England had rejoiced in a beautiful October more typical of spring's tender vicissitudes than of the year's slow decline into this multicoloured decrepitude. Now suddenly the sky, which had been an expanse of clear azure blue, was darkened by a rolling cloud as grimy as factory smoke. The first drops of rain fell and he had hardly time to push open his umbrella before he was deluged by a squall. It felt as if the accumulated weight of the cloud's precarious burden had emptied itself over his head. There was a clump of trees within yards and he took refuge under a horse chestnut, prepared to wait patiently for the sky to clear. Above him the dark sinews of the tree were becoming visible among the yellowing leaves and, looking up, he felt the slow drops falling on his face. He wondered why it was pleasurable to feel these small erratic splashes on skin already drying from the rain's first assault. Perhaps it was no more than the comfort of knowing that he could still take pleasure in the unsolicited benisons of existence. The more intense, the grosser, the urgent physicalities had long lost their edge. Now that appetite had become fastidious and sex rarely urgent, a relief he could provide for himself, at least he could still relish the fall of a raindrop on his cheek.

And now Tally Clutton's cottage came into view. He had paced up this narrow path from the Heath innumerable times during the last four years but always he came upon the cottage with a shock of surprise. It looked comfortably at home among the fringe of trees, and yet it was an anachronism. Perhaps the architect of the museum, forced by his employer's whim to produce exactly an eighteenth-century replica for the main house, had indulged his preference when designing the cottage. Situated as it was, at the back of the museum and out of sight, his client may not have been greatly troubled that it was discordant. It looked like a picture from a child's storybook with its two ground-floor bay windows on each side of a jutting porch, the two plain windows under a pantile roof, its neat front garden with the paved stone path leading to the front door and a lawn each side bound by a low privet hedge. There was an oblong, slightly raised bed in the middle of each lawn and here Tally Clutton had planted her usual white cyclamen and purple and white winter pansies.

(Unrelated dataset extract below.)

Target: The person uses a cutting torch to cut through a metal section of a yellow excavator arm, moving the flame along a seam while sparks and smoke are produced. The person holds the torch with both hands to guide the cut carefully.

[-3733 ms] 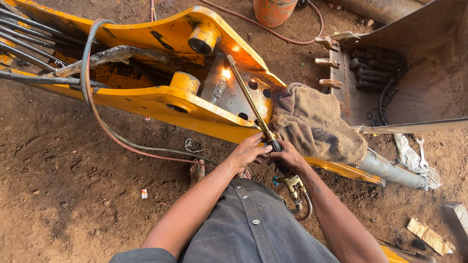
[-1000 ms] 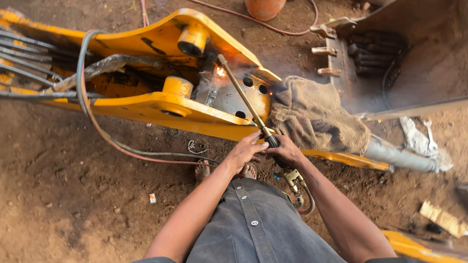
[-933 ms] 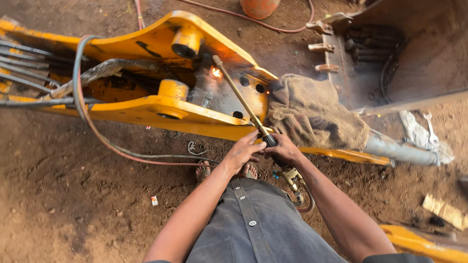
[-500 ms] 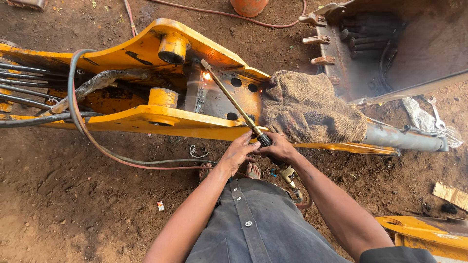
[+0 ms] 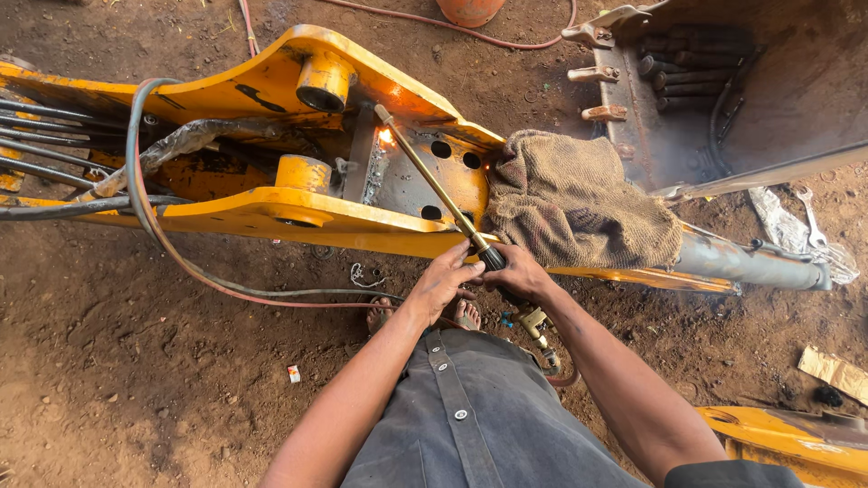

As he approached the gate of the garden, Tally appeared from among the trees. She was wearing the old mackintosh that she usually donned for gardening and carrying a wooden basket and holding a trowel. She had told him, although he couldn't remember when, that she was sixty-four, but she looked younger. Her face, the skin a little roughened, was beginning to show the clefts and lines of age, but it was a good face, keen-eyed behind the spectacles, a calm face. She was a contented woman, but not, thank God, given to that resolute and desperate cheerfulness with which some of the ageing attempted to defy the attrition of the years.

Whenever he re-entered the museum grounds after walking on the Heath he would call at the cottage to see if Tally was at home. If it were the morning there would be coffee and in the afternoon there was tea and fruit cake. This routine had begun some three years earlier when he had been caught in a heavy storm without an umbrella and had arrived with soaking jacket and sodden trousers clinging to his legs. She had seen him from the window and had come out, offering him a chance to dry his clothes and have a warm drink. Her anxiety at his appearance had overcome any shyness she must have felt and he remembered gratefully the warmth of the imitation coal fire and the hot coffee laced with a little whisky which she had provided. But she hadn't repeated the invitation to come in, and he sensed that she was anxious that he should not think she was lonely for company or somehow imposing on him an obligation. It was always he who knocked or called out, but he had no doubt that she welcomed his visits.

Now, waiting for her, he said, “Am I too late for coffee?”

“Of course not, Mr. Calder-Hale. I've just been planting daffodil bulbs between the showers. I think they look better under the trees. I've tried them in the middle beds but they look so depressing after the flowers have died. Mrs. Faraday says that we must leave the leaves until they're absolutely yellow and can be pulled out or we won't get flowers next year. But that takes so long.”